(Required action): Check every line below for the string "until", and copy the lines that contain it.

—————

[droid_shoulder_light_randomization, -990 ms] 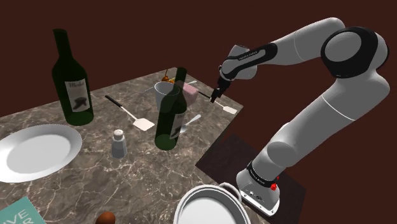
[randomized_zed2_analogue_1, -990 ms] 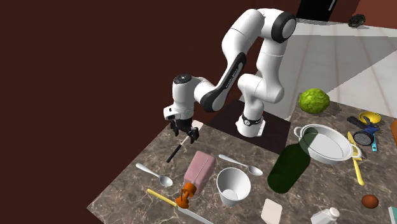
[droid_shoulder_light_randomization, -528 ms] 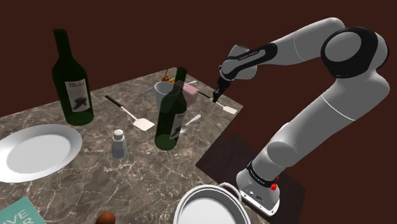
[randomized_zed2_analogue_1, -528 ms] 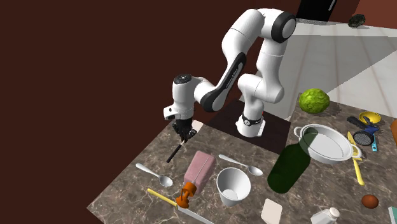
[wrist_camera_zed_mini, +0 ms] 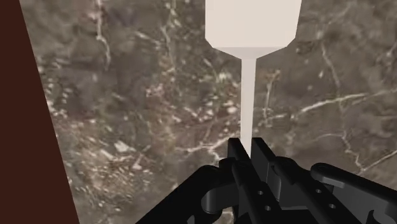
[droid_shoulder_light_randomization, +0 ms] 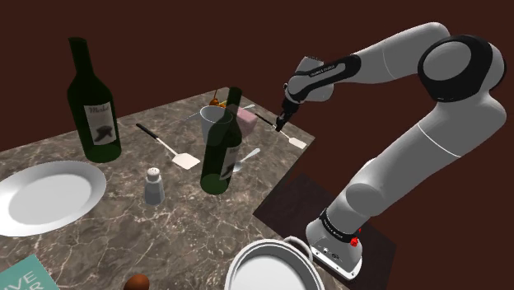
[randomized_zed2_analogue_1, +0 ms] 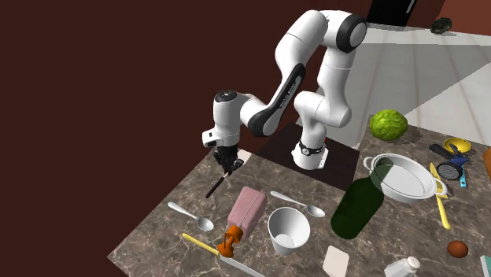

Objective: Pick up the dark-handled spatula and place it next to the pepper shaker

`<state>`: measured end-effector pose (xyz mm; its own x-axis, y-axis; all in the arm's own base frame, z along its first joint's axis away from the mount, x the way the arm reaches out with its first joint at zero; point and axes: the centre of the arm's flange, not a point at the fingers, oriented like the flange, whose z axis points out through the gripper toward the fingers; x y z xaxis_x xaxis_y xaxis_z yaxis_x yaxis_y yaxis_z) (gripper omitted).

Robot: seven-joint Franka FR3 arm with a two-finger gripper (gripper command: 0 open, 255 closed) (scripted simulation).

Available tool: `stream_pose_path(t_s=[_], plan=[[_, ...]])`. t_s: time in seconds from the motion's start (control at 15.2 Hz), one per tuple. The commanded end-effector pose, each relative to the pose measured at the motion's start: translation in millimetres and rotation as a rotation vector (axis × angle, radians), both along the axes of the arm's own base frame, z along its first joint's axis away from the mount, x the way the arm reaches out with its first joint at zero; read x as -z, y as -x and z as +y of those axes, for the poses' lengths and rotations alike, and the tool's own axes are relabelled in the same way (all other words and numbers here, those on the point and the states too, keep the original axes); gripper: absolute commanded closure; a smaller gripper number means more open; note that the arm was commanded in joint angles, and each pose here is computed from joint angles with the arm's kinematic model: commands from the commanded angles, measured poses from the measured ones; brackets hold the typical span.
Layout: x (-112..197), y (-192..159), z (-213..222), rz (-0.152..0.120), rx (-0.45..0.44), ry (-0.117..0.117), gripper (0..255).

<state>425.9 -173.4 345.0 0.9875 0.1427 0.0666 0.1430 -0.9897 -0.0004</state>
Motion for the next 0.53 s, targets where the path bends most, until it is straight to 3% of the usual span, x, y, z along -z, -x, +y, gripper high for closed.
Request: stream_pose_path(t_s=[0.0, 0.46], plan=[[-9.3, -0.2, -0.4, 0.0, 0.0, 0.0, 255], [-46.3, -0.2, -0.4, 0.0, 0.0, 0.0, 255]])
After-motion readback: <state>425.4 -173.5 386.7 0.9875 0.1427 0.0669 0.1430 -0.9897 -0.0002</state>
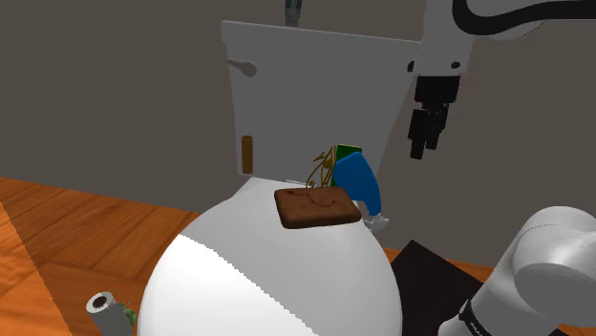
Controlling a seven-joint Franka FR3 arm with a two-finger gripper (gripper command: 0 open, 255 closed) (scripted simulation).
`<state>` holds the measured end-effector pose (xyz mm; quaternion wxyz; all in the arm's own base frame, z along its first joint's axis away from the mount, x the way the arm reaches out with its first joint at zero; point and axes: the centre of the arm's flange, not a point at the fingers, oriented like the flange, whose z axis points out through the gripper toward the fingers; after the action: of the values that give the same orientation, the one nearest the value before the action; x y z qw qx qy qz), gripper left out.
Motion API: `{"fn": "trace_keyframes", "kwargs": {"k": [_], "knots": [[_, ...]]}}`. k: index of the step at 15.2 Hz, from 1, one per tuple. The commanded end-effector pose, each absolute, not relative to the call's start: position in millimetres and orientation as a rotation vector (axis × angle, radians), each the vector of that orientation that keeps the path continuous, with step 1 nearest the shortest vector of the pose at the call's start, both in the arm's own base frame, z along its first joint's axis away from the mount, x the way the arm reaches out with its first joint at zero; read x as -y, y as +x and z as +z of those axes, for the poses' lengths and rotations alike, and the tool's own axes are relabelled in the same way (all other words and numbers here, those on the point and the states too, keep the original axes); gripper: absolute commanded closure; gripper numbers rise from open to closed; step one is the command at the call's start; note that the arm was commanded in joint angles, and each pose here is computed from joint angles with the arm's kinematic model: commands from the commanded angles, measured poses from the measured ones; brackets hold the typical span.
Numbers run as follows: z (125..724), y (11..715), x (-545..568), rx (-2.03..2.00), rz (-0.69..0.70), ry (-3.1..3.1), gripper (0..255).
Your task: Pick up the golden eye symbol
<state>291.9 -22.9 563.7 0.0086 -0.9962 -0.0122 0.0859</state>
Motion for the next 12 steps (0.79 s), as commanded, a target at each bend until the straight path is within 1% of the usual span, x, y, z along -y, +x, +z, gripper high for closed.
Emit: {"fn": "trace_keyframes", "kwargs": {"k": [1, 6, 12], "knots": [[563.7, 291.9, 22.9, 0.038, 0.268, -3.113, 0], [536.1, 305.8, -17.0, -0.459, 0.032, -3.067, 0], [507.3, 343.0, -55.0, -1.026, -0.249, -2.888, 0]]}}
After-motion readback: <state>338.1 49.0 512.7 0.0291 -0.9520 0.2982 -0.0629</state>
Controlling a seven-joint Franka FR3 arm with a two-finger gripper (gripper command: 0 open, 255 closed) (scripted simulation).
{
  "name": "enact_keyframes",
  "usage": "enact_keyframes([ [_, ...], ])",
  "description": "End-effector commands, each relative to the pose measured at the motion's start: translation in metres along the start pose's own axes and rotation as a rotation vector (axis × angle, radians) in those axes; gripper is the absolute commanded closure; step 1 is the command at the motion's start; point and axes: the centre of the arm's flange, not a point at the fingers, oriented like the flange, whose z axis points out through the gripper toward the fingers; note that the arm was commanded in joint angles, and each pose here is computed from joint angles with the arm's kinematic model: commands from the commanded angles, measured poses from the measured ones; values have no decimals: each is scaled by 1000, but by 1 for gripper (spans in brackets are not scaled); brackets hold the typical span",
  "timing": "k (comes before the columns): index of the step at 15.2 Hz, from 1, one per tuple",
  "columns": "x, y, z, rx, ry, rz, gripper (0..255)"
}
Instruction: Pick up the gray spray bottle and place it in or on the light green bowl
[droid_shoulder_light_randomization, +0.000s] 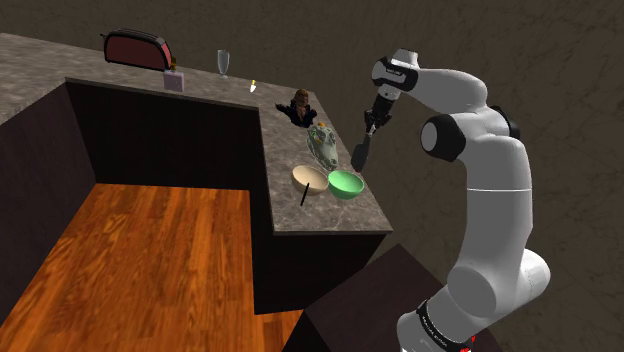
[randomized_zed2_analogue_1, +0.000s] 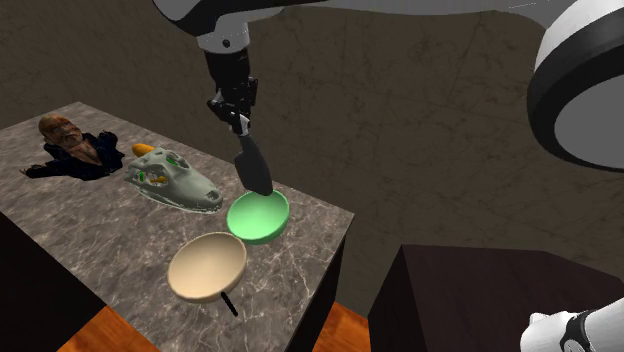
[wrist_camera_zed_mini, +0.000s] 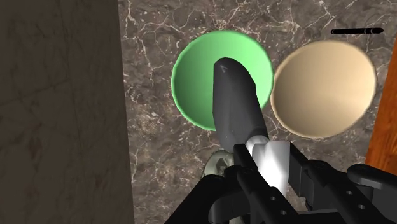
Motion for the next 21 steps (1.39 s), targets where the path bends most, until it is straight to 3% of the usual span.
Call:
enact_keyframes([
  [1, -1, -1, 10, 0, 1, 0, 255],
  [16, -4, -1, 89, 0, 1, 0, 255],
  [21, -4, -1, 89, 0, 1, 0, 255],
])
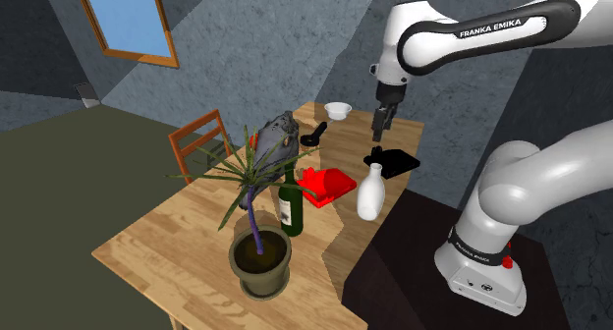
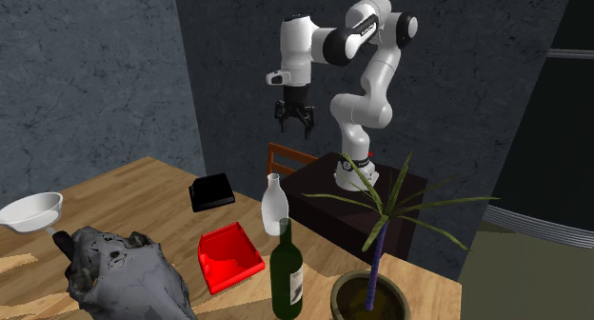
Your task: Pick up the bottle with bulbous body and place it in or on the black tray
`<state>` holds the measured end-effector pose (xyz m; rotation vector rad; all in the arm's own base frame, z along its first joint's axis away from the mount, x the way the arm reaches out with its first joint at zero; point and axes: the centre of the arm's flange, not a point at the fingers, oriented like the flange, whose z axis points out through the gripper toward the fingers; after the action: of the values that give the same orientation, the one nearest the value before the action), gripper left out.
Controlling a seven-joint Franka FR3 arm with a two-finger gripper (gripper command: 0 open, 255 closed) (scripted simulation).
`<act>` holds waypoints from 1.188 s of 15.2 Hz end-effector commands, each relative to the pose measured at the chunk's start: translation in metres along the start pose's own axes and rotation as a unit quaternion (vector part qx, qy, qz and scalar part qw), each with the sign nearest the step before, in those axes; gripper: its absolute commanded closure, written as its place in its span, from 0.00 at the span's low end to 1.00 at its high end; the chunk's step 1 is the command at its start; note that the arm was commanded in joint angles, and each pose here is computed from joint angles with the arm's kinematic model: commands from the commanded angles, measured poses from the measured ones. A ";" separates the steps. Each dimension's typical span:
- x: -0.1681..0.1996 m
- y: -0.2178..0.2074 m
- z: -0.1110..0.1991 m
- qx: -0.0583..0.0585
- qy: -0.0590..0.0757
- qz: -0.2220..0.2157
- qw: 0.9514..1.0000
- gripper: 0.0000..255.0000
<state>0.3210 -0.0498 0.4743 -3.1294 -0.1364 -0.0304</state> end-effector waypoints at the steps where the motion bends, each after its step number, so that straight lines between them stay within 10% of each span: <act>1: -0.001 0.011 0.025 -0.002 0.000 -0.002 1.000 0.00; 18: 0.003 0.088 0.188 -0.013 -0.007 -0.010 1.000 0.00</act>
<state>0.3348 -0.1355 0.2918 -3.1553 -0.1684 -0.0088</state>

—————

(Response to the task):
Motion for the next 0.53 s, targets where the path bends most, until it is straight to 3% of the usual span, x, y, z along -z, -x, +y, gripper high for closed.
Motion for the next 12 steps (0.79 s), as commanded, a target at each bend until the straight path is within 1% of the usual span, x, y, z along -y, +x, +z, gripper high for closed.
Motion for the next 21 steps (1.39 s), targets where the path bends most, until it is straight to 3% of the usual span.

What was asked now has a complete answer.